正三角形は3つの角がすべて60°です。その正三角形を、頂点を中心に合わせてぐるりと6枚並べると——正六角形ができあがり、中心のまわりをちょうど一周します。
60°×6=360°。バビロニア人が重視した60進法の基本数「60」とも幾何学的にきれいに対応しています。
▲ 正三角形(60°)を6枚並べると正六角形ができ、中心のまわりをちょうど一周(360°)する |
Column
道具なしで「60」まで数えた指の関節テクニック
「指は10本しかないのに、どうやって60まで数えたの?」と思いませんか。
答えは指の「関節」を使う、古代人の驚くべき知恵です。
| 手 | 役割 | 仕組み |
|---|---|---|
| 右手 | 1〜12 を数える | 親指で残り4本の指の関節(1本×3関節)を順にタッチ。4本×3=12 |
| 左手 | 「12の束」を記録 | 右手で12に達するたびに左手の指を1本立てる。5本立てると12×5=60 |
紙もメモも電卓も不要。自分の両手だけで60まで管理できるこの方法は、60進法がなぜ人間の手でも扱いやすかったのかを説明する有力なヒントになります。ぜひ実際に手を動かして確認してみてください。
④ 60進法は、角度だけでなく時間にも受け継がれた
バビロニアの60進法はギリシャ・ヘレニズムの天文学にも受け継がれ、角度や時間を細かく分ける考え方に影響を与えました。
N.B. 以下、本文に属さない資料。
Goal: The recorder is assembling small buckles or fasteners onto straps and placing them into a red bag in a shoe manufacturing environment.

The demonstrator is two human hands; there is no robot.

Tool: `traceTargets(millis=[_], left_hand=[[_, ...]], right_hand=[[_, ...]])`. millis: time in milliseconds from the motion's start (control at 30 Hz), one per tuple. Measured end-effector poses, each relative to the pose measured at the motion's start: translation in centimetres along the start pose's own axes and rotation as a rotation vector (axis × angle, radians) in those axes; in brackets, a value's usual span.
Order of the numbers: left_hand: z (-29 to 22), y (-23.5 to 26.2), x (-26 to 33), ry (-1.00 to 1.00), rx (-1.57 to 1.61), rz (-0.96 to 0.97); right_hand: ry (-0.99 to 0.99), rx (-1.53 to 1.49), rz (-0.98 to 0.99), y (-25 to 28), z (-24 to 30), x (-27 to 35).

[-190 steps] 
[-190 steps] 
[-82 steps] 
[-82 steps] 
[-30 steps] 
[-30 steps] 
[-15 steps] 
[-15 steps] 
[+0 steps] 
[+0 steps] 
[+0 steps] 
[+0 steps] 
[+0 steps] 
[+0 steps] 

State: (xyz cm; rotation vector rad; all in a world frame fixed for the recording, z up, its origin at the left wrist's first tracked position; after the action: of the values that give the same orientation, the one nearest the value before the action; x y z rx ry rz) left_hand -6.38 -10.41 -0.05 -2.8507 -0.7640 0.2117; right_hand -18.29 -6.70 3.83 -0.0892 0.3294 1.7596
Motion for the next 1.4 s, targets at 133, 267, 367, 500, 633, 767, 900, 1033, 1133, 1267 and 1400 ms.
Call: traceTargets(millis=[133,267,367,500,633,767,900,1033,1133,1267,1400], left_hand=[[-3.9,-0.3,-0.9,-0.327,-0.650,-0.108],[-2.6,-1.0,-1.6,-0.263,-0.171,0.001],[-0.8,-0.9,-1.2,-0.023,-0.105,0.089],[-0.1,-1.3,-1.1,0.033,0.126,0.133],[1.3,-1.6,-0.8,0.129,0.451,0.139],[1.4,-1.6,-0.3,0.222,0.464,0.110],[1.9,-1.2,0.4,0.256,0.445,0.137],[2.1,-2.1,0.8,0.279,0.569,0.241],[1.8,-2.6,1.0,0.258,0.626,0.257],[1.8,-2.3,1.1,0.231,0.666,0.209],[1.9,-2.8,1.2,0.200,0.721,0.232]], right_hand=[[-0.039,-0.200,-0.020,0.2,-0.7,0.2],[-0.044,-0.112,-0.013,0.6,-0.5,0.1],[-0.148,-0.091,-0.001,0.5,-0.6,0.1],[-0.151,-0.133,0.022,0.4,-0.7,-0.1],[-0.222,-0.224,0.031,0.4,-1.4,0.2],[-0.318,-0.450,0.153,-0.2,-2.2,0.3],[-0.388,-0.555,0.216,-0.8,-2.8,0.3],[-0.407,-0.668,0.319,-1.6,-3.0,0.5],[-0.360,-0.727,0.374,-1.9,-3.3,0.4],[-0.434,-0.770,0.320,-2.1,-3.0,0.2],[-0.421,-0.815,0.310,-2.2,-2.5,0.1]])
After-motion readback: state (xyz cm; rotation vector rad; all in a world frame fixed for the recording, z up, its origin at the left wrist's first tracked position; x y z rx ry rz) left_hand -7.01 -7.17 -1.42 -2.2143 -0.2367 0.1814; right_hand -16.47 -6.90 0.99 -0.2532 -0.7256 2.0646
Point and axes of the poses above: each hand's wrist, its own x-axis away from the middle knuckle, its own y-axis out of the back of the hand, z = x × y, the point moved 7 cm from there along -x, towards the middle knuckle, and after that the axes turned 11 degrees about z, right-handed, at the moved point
そこから後に「1時間を60分、1分を60秒」とする仕組みが定着していきます。
円形の時計盤では、60分を一周360度に対応させているため、1分は6度、15分は90度(直角)として直感的に読み取れます。
| 1時間 = 60分 | 60は2・3・4・5・6すべてで割り切れるため、半分(30分)、3分の1(20分)、4分の1(15分)、5分の1(12分)、6分の1(10分)がすべてきれいな整数になる |
| 1分 = 60秒 | ギリシャ語で「最初の小さな分割」→ 分(minute)、「2番目の小さな分割」→ 秒(second)の語源 |
十進法で時間を分けようとする試みも歴史上ありましたが、古代から受け継がれてきた60進法の分割の強さは非常に根強く、現在も時・分・秒に残っています。
360には、古代人が選びたくなる理由があった
| ① | 約数の多さ | 1〜10のうち7以外すべてで割り切れる、実用性の高い数 |
| ② | 暦との親和性 | 1年365日に近く、1日≈1度という直感的な対応が生まれた |
| ③ | 60進法との調和 | 正三角形6枚で中心のまわりを一周。60×6=360という幾何学的な美しさ |
| ④ | 時間への継承 | 同じ60進法が時・分・秒にも受け継がれ、現代の時計に至る |
360という数字の背後には、夜空を見上げ、指を折り、月の動きを記録した無数の古代人の営みがあります。
数学の「なぜ?」を問い続けることは、人類の3000年の知恵につながる扉を開くことでもあるのです。